At the group level, visualizing open-ended language responses provides a unique source for examining the face and content validity of responses. For example, in all four response formats, respondents described their depression with words such as blue, depressed, and emptiness, and their anxiety with words such as nervous, and panic—which is according to the DSM-V criteria (“depressed mood” and “diminished interest or pleasure” for MDD, and “excessive anxiety and worry” and “difficult to control the worry” for generalized anxiety disorder; American Psychiatric Association, 2013). Notably, the more open-ended response formats (i.e., texts, phrases, and words rather than select words) revealed more significant words. Furthermore, the write words and phrases formats tended to contain fewer function words and more content words than the text format. Depending on how important describing individuals’ responses is, these aspects may be important to consider.

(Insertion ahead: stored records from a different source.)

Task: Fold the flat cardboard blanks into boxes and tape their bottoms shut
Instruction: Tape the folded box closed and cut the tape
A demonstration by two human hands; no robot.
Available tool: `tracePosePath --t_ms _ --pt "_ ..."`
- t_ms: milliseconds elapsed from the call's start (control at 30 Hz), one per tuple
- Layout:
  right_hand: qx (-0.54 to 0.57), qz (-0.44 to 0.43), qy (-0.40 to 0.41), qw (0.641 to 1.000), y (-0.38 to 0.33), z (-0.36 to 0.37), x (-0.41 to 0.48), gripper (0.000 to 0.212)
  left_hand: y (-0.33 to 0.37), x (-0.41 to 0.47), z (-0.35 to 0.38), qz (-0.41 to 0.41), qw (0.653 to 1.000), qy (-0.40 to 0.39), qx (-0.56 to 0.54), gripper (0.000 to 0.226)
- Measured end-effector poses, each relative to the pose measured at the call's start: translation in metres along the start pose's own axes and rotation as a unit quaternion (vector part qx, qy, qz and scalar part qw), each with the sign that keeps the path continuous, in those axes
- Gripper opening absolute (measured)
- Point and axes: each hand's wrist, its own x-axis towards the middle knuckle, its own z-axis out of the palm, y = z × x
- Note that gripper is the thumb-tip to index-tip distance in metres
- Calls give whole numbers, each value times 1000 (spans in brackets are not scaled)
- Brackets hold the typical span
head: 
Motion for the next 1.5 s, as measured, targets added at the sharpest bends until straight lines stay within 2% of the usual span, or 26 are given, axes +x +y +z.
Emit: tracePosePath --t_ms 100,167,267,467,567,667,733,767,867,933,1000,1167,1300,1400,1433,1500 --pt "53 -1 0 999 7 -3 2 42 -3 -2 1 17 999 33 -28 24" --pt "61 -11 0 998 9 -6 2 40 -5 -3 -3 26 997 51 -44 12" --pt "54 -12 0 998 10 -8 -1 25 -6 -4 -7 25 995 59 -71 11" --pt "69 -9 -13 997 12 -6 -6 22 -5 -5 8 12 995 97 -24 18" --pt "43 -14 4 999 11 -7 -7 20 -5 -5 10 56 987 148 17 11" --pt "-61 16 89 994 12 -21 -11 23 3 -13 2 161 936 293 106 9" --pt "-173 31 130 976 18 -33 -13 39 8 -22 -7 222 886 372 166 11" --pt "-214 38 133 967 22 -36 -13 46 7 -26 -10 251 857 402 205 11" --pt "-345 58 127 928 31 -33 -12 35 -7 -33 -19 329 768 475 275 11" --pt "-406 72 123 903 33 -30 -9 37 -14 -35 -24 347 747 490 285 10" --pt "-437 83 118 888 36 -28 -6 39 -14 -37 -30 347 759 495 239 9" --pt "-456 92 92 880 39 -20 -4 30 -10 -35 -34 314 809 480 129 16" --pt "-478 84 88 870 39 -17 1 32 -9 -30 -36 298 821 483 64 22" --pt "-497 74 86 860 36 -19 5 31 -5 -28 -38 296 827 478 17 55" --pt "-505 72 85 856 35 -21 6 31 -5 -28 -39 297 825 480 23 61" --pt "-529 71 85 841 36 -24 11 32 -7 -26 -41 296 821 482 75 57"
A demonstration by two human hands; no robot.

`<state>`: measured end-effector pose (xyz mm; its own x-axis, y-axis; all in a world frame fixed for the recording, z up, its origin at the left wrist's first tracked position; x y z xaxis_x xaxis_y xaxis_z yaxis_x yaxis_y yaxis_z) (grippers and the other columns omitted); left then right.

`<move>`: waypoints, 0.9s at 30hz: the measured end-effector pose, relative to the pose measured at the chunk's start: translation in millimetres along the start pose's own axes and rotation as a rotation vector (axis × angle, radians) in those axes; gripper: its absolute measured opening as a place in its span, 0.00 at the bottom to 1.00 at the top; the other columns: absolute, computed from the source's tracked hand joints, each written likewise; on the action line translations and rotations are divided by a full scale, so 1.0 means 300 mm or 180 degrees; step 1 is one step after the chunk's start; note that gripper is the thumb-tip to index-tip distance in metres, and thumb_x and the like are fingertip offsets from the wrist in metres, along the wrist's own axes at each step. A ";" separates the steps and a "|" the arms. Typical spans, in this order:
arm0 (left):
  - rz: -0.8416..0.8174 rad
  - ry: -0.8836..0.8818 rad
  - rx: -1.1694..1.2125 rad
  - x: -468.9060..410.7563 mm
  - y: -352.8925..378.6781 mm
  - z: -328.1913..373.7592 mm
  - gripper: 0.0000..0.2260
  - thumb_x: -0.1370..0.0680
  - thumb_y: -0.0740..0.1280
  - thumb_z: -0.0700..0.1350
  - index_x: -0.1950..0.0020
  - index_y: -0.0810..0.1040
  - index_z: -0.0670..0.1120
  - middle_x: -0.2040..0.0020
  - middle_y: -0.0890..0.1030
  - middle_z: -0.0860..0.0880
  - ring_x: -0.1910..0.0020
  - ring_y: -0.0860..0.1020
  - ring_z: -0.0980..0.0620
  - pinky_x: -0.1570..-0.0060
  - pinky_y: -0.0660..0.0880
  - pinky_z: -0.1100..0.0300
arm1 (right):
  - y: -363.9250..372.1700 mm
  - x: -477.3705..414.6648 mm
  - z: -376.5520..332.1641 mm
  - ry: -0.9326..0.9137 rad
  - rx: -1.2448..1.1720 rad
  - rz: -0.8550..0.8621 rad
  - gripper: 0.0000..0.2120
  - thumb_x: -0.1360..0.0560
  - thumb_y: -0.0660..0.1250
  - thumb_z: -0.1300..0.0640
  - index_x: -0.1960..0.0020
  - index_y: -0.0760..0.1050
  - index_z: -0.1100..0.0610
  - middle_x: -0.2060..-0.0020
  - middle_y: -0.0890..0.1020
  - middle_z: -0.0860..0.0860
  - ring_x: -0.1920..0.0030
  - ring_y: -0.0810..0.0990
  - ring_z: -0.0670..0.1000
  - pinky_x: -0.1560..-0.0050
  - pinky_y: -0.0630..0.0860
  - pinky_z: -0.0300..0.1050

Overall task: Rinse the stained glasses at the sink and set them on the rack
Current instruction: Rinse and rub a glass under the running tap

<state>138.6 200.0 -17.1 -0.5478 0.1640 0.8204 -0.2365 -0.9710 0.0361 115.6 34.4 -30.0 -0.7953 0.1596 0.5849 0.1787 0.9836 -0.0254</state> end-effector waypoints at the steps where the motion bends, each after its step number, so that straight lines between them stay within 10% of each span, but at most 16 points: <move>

Furthermore, as demonstrated in previous research (Kjell et al., 2021) and highlighted in our Supplemental Material, open-ended responses of depression and anxiety demonstrate construct validity with references to “pain,”“pains,” and “painful” (Table S13), which tend to be significantly related to higher rating scale scores. Natural language responses can reveal symptom-related content not explicitly prompted by closed-ended items. The richer insights provided by more open-ended formats (e.g., texts, phrases, and words) enhance construct validity by capturing idiosyncratic and clinically relevant expressions of distress, thus offering a more comprehensive understanding of psychological symptoms in both research and clinical settings.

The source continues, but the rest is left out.